### Extracted records ###
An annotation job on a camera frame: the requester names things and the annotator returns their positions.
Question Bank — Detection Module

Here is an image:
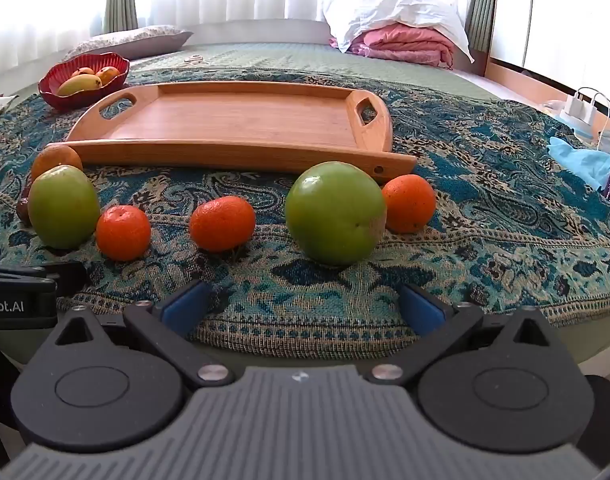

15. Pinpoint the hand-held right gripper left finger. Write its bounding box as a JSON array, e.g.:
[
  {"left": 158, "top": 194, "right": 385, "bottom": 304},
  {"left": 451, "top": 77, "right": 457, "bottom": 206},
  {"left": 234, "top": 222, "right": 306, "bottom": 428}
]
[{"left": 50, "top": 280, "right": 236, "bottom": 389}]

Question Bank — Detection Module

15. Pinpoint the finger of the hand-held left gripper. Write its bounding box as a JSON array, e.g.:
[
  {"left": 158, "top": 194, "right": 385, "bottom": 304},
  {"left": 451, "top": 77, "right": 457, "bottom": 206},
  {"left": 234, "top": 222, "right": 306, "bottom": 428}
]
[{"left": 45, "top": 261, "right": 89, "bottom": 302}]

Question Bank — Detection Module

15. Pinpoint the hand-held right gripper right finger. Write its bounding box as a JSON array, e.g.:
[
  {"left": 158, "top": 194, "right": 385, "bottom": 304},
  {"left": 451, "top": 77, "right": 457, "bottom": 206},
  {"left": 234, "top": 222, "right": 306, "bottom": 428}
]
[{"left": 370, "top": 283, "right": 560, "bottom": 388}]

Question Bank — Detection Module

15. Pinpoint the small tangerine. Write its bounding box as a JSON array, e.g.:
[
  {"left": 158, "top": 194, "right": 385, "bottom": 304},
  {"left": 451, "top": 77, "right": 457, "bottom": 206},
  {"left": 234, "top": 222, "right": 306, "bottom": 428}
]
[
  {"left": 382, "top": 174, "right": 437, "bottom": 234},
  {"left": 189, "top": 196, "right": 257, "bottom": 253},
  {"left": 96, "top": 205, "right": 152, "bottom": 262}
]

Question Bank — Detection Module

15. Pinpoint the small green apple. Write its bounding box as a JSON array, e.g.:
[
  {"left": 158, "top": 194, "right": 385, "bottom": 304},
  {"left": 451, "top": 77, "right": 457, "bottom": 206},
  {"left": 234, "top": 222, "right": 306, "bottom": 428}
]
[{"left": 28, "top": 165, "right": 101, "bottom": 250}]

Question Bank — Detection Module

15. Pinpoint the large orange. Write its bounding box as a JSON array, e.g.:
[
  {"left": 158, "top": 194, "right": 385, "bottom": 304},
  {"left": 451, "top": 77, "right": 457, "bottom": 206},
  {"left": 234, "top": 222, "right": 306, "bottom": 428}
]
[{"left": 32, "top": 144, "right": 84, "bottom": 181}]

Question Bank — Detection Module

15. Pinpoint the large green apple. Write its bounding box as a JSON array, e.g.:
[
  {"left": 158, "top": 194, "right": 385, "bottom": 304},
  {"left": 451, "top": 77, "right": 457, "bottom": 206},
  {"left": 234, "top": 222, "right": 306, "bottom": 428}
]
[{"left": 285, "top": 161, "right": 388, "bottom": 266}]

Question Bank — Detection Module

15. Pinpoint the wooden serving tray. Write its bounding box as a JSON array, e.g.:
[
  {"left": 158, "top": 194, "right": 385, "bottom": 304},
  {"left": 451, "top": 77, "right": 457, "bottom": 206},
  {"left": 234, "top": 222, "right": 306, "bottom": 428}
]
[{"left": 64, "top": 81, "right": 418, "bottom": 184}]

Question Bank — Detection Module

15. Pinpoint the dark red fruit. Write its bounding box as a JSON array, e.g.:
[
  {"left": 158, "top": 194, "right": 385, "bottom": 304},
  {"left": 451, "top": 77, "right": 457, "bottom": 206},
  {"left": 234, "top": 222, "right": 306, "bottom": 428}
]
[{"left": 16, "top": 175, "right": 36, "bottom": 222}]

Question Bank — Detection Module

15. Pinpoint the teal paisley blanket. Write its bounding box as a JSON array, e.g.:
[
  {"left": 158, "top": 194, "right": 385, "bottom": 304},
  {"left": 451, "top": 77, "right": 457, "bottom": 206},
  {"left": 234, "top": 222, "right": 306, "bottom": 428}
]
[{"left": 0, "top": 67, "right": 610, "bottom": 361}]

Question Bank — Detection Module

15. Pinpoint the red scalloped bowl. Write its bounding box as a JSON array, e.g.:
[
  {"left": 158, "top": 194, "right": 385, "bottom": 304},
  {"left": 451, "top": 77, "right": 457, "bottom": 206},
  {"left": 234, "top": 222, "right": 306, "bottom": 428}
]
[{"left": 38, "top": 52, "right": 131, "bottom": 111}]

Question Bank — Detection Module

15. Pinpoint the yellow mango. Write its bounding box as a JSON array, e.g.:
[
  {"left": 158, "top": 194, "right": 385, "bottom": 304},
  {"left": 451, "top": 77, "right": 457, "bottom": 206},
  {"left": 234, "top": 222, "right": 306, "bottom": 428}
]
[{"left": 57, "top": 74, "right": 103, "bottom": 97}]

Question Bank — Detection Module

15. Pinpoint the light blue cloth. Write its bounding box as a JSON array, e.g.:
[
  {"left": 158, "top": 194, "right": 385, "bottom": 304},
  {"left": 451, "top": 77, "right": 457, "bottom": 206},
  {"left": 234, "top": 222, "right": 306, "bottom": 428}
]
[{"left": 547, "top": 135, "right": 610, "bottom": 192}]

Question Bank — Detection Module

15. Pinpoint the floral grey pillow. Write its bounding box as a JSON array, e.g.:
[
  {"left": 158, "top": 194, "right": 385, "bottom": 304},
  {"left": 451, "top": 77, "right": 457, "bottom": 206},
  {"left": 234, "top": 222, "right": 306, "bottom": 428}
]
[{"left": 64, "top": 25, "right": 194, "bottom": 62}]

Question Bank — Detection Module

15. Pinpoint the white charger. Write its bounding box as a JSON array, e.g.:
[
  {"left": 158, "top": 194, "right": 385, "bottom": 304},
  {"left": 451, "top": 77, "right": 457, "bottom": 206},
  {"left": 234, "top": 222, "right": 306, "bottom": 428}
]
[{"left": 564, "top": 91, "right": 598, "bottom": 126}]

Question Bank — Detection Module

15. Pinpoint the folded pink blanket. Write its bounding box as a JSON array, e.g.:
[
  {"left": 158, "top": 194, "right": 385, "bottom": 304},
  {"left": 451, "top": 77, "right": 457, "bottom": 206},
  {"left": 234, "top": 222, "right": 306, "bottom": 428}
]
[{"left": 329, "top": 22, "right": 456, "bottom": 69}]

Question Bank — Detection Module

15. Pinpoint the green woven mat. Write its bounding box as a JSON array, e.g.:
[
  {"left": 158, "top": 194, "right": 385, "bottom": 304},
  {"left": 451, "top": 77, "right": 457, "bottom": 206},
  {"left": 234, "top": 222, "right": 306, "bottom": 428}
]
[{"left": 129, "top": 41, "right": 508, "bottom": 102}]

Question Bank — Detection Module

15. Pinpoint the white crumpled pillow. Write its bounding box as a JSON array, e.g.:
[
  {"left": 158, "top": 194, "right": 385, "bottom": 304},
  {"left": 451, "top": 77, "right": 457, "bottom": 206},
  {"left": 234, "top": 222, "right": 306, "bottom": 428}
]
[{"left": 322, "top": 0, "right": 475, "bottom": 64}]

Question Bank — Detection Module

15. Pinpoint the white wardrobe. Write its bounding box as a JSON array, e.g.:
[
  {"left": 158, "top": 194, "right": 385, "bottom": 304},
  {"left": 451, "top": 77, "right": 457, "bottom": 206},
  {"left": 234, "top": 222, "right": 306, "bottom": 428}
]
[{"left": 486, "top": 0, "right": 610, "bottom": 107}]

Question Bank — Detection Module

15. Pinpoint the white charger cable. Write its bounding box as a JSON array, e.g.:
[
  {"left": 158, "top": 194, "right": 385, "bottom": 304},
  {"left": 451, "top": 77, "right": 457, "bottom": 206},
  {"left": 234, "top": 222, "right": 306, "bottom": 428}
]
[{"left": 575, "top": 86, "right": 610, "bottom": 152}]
###
**Your objective:** Scan the data above for the word "finger" and report every line where it is found.

**Result for this exercise:**
15. Pinpoint the hand-held right gripper left finger. Write its bounding box as a JSON array, e.g.:
15. Pinpoint the finger of the hand-held left gripper. Write its bounding box as a JSON array, e.g.:
15. Pinpoint the hand-held right gripper right finger. Write its bounding box as a JSON array, e.g.:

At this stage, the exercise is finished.